>>>>>

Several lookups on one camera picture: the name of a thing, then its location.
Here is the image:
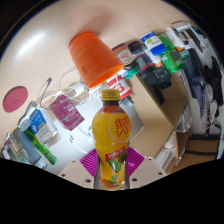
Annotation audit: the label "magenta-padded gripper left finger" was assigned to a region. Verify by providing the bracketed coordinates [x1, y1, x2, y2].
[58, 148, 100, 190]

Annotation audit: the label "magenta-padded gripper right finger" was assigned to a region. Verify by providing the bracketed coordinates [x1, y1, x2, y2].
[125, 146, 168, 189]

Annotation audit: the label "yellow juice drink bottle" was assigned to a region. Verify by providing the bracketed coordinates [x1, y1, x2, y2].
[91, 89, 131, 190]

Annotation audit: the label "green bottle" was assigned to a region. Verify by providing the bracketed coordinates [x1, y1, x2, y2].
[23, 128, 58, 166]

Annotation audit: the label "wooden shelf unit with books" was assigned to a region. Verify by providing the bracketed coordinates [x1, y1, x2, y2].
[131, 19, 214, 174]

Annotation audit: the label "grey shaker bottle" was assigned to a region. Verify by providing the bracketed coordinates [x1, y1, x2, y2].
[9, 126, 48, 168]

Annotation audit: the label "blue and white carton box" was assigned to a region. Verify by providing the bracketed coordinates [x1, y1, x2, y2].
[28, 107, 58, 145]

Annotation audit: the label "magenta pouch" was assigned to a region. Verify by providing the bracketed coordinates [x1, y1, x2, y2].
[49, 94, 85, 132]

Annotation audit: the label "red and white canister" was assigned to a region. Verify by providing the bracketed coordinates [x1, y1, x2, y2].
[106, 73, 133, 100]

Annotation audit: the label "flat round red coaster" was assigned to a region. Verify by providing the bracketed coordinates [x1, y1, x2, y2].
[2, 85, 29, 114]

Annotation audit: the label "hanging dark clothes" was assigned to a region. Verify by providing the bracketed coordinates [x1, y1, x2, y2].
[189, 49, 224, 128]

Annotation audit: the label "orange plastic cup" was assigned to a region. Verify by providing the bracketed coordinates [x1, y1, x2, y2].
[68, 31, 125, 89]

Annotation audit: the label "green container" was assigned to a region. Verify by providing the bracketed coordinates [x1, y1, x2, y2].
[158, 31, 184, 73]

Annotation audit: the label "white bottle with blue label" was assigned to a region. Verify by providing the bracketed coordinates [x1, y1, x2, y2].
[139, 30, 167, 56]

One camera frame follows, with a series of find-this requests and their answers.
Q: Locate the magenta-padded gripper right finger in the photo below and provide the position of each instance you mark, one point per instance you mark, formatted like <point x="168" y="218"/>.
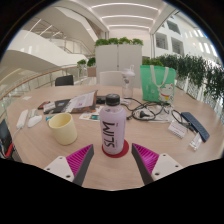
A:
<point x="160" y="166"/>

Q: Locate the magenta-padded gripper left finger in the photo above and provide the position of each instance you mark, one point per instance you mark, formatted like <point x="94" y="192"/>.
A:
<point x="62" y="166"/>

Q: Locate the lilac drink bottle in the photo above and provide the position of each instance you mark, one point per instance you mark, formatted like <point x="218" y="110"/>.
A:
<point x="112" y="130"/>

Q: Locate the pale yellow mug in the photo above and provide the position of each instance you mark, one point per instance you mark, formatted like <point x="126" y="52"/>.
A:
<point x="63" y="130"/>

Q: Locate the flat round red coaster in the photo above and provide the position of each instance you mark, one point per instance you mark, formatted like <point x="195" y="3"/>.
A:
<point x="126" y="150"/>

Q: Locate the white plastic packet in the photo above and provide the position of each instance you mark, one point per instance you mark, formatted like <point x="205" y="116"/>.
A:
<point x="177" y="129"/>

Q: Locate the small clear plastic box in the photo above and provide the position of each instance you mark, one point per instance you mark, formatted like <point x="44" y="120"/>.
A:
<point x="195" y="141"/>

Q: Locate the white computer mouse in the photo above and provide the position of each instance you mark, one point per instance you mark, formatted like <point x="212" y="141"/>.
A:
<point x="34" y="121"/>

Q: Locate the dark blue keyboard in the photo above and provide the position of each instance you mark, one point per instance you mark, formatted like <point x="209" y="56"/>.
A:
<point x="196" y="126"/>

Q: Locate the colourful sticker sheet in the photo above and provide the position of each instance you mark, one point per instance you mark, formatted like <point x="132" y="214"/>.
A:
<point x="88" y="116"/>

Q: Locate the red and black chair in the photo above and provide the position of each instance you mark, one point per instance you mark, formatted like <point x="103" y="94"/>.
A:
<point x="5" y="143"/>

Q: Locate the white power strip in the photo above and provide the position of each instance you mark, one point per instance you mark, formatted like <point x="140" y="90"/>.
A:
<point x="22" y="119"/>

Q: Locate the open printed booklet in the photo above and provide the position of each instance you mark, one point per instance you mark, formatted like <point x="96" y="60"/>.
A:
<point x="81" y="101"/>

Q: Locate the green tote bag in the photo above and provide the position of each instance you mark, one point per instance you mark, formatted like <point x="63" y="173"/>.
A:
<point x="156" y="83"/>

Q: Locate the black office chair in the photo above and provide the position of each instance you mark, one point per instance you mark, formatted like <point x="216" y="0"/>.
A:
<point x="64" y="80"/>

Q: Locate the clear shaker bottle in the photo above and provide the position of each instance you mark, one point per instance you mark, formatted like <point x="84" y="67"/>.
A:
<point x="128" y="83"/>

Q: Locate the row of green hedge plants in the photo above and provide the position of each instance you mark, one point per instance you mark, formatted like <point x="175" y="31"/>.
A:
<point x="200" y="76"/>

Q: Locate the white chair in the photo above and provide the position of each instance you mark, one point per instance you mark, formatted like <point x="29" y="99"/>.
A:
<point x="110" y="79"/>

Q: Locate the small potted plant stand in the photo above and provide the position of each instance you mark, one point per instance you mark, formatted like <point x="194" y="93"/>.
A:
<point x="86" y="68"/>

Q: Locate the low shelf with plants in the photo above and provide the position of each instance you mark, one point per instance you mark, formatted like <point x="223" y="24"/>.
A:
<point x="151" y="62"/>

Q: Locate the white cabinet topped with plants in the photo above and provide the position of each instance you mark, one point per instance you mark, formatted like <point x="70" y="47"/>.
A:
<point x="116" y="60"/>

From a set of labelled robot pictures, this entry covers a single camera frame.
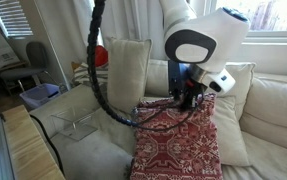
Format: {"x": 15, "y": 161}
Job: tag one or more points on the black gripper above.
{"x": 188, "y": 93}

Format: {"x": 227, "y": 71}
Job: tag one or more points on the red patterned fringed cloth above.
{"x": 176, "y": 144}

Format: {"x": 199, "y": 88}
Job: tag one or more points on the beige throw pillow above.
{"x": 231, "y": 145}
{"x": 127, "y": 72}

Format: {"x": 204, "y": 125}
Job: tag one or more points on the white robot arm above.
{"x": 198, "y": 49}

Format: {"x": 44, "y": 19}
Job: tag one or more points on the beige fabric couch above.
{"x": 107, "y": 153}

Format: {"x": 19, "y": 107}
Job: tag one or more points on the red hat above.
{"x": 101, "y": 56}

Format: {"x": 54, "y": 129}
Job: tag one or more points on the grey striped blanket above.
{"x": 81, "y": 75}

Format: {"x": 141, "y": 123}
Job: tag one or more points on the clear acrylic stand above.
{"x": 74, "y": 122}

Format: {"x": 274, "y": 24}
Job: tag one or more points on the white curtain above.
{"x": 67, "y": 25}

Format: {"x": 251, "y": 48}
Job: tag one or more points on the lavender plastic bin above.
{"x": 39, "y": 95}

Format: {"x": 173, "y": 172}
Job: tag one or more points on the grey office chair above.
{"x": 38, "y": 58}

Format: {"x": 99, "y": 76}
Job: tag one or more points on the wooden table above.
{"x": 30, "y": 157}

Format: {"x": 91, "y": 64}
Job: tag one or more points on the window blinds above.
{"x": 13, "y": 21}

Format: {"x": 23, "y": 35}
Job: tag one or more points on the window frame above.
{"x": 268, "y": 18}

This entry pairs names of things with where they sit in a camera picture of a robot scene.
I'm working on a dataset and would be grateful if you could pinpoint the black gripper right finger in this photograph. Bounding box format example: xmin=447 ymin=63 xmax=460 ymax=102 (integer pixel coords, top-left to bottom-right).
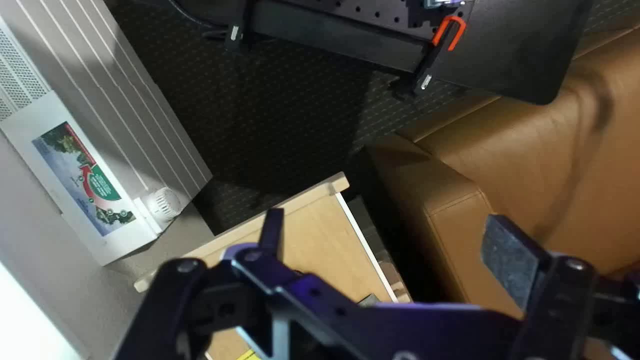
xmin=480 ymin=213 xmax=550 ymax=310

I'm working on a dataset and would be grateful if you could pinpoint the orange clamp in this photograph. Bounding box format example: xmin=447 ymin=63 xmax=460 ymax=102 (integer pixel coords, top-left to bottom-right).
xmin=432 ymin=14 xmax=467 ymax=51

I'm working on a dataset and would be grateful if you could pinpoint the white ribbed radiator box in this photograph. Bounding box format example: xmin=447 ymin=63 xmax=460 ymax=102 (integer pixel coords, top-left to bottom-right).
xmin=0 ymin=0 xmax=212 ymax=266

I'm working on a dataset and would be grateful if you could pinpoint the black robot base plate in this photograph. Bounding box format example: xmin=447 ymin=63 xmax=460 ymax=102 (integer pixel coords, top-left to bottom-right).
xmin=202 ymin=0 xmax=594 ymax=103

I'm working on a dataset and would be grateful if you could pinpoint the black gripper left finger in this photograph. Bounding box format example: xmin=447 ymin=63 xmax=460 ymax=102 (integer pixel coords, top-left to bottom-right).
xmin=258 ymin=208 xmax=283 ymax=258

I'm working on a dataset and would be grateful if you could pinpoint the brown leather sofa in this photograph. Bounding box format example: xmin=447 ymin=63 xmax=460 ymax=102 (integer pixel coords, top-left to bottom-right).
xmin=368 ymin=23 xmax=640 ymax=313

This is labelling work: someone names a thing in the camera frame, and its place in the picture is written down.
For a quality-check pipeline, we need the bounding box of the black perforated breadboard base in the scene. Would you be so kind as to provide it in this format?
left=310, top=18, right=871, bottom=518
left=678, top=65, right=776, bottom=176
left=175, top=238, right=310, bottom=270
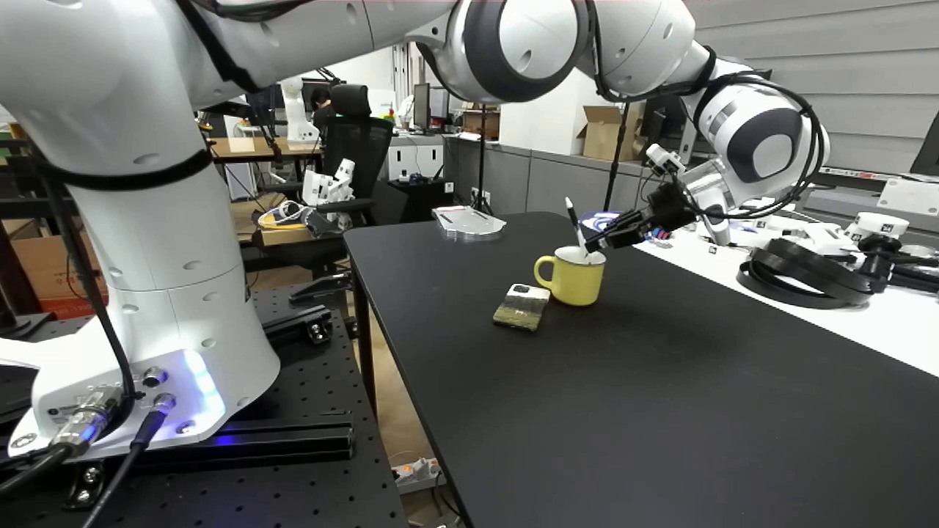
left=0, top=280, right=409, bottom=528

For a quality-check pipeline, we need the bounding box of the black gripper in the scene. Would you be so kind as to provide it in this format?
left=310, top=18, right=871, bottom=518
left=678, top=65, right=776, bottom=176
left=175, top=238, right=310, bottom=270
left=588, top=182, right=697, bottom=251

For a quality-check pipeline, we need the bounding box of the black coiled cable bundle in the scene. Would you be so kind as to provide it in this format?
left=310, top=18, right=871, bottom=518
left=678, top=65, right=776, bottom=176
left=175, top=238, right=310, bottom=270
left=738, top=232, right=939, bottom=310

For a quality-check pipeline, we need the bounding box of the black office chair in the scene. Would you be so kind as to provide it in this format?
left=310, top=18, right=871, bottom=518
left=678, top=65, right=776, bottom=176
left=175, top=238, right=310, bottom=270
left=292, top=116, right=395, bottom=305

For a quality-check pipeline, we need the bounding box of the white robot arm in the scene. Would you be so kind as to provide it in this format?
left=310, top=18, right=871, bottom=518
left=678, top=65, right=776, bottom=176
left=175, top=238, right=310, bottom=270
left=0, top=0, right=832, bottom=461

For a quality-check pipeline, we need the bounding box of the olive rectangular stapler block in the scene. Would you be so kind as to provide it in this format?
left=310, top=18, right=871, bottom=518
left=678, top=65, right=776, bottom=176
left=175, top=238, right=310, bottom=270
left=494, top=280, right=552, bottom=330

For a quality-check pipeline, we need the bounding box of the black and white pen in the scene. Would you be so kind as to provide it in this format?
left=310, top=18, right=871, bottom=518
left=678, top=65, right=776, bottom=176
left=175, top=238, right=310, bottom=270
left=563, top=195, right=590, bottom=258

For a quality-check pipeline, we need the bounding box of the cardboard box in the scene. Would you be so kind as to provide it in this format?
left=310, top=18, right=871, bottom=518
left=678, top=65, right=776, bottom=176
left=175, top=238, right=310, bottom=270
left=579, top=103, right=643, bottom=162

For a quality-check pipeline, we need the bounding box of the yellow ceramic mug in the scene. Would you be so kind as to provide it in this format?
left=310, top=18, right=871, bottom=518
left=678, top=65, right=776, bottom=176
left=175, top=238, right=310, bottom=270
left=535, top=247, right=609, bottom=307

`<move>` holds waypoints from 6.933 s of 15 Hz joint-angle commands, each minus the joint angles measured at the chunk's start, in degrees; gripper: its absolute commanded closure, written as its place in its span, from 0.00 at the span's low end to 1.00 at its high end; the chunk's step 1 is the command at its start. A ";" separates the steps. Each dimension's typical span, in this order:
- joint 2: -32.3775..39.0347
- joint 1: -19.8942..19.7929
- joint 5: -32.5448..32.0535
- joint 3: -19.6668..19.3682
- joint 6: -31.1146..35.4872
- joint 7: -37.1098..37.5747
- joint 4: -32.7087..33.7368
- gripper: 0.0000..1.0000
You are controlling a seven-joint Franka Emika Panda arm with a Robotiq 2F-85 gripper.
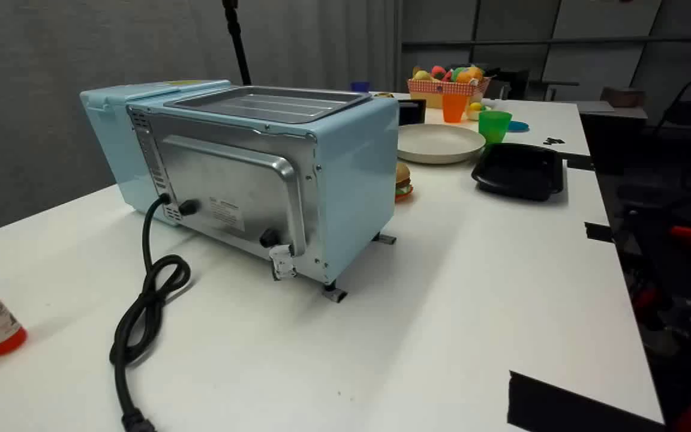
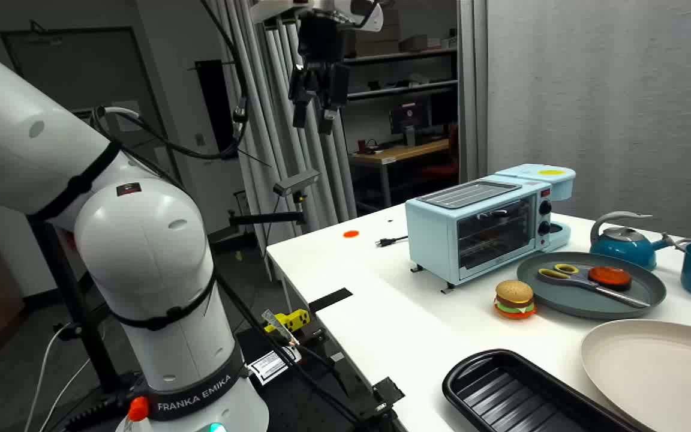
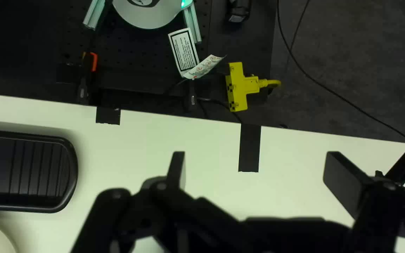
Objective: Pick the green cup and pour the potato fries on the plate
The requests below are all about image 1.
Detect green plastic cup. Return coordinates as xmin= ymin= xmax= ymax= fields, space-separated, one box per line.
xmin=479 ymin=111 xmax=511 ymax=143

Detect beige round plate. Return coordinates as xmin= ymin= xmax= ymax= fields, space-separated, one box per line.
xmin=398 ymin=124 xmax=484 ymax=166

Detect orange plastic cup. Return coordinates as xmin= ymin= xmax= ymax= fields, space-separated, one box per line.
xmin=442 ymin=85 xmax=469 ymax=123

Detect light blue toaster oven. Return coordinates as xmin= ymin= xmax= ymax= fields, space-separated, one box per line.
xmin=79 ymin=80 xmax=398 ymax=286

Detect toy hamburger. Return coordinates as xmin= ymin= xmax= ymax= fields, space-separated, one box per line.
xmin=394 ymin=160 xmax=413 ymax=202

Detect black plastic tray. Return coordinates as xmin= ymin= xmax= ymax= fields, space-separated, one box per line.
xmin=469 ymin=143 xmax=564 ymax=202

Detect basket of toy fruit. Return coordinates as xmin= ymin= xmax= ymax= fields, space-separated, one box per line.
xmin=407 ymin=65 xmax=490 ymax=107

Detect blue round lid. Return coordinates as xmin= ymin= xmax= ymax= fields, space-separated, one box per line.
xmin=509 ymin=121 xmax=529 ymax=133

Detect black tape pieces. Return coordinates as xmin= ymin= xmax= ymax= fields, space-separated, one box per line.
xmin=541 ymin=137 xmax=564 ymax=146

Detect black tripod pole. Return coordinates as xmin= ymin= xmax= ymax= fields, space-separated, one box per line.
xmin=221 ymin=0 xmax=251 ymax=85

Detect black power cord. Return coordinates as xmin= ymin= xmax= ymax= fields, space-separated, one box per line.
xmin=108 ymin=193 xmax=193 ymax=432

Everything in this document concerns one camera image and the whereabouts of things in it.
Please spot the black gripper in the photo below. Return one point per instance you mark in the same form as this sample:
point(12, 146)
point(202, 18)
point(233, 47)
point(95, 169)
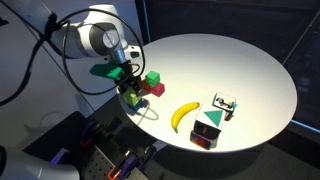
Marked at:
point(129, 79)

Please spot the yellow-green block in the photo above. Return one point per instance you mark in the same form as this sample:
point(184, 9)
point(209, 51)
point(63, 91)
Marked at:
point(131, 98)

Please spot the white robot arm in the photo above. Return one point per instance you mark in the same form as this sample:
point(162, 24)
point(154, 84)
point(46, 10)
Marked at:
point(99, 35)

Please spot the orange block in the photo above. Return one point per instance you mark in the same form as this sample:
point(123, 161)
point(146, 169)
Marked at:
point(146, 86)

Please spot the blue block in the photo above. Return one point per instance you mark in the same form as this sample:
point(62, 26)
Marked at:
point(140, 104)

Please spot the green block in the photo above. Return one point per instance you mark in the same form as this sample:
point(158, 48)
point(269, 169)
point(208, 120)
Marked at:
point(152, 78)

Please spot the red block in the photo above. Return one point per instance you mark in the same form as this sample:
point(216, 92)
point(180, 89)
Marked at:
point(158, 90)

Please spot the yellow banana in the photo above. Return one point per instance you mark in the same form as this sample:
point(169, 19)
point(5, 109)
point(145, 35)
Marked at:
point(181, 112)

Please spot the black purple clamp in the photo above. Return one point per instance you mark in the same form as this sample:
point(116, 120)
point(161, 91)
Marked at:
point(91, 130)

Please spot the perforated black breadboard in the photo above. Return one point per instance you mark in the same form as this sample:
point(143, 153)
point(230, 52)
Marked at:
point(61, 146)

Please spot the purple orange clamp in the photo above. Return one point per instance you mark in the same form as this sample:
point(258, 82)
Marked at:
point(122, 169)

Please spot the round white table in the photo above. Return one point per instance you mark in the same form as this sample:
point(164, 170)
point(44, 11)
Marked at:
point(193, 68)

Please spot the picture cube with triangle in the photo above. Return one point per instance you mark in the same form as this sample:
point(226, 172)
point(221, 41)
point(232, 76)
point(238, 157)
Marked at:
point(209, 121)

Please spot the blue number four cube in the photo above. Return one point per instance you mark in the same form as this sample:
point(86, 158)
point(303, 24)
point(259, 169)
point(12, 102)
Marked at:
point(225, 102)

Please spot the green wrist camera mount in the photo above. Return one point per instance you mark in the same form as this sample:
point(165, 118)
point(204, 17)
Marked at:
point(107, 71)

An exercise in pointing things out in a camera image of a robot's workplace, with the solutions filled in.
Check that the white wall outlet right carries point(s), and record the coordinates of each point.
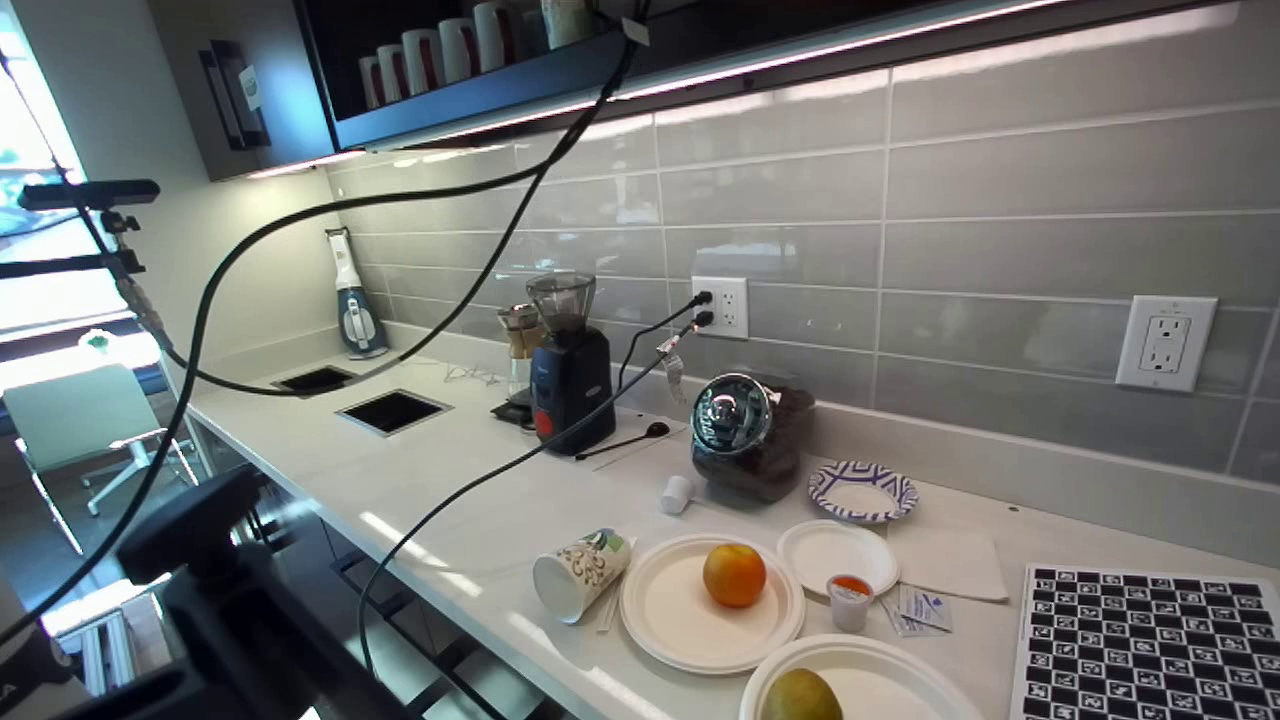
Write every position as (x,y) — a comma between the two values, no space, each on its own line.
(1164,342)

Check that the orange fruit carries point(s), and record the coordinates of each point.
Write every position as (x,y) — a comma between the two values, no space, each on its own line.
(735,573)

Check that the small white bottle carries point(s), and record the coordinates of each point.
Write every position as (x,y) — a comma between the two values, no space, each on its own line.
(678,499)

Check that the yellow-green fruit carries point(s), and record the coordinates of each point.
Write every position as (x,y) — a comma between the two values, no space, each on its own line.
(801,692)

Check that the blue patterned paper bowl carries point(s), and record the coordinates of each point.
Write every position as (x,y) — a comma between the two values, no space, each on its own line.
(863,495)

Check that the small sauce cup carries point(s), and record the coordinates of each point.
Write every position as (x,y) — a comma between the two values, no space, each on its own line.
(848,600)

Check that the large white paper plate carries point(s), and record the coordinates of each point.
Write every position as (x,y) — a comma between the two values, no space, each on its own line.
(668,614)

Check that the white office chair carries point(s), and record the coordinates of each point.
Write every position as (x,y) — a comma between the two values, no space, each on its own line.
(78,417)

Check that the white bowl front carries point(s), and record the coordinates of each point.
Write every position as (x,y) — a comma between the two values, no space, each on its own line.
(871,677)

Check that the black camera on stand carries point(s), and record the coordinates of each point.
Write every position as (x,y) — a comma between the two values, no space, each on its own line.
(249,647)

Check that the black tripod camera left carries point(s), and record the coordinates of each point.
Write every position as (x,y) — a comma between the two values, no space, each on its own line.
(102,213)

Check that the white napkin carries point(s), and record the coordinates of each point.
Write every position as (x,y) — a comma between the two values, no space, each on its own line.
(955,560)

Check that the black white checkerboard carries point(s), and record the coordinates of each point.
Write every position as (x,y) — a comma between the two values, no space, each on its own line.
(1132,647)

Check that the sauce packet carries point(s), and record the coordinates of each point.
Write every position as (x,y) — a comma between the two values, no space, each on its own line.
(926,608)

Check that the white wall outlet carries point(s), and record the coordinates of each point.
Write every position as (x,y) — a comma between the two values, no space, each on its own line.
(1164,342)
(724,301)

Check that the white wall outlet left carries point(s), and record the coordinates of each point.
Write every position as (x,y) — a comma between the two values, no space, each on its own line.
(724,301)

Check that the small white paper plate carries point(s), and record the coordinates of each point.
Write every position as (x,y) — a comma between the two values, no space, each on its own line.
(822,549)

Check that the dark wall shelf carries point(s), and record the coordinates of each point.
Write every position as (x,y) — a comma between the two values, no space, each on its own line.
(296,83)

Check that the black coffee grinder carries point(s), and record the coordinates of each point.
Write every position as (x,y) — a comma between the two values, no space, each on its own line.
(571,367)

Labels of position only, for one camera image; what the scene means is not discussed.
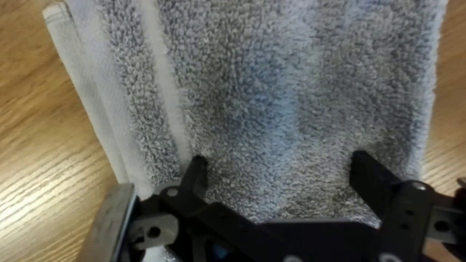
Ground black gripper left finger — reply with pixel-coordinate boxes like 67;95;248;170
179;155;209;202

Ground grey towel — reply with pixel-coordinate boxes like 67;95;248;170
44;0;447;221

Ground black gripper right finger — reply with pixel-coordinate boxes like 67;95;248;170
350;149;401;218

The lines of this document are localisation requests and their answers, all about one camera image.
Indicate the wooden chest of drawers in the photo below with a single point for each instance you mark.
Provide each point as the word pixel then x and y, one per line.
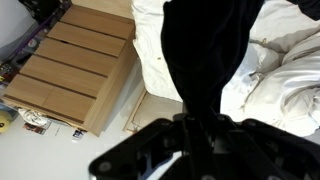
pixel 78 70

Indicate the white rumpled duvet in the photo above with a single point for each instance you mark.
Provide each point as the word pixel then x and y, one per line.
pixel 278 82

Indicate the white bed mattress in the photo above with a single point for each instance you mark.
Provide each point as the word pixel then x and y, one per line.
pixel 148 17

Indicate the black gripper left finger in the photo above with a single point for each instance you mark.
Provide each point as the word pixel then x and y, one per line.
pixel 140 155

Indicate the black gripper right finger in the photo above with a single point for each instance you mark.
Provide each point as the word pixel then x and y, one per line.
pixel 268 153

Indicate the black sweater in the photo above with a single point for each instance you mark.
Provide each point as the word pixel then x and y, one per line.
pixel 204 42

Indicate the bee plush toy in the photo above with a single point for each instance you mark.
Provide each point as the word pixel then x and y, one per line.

<<<<<

Restate word for word the lines in the material above from the one with "Job: tag one or more points on the grey office" to the one with "This entry pairs"; both of those lines count, and nothing else does.

Job: tag one or more points on the grey office chair above.
{"x": 38, "y": 58}

Format: {"x": 99, "y": 76}
Job: tag one or more points on the wooden table above.
{"x": 30, "y": 157}

Format: {"x": 91, "y": 64}
Job: tag one or more points on the window blinds above.
{"x": 13, "y": 21}

Format: {"x": 23, "y": 35}
Job: tag one or more points on the window frame above.
{"x": 268, "y": 18}

This entry pairs names of things with where they sit in a camera picture of a robot scene.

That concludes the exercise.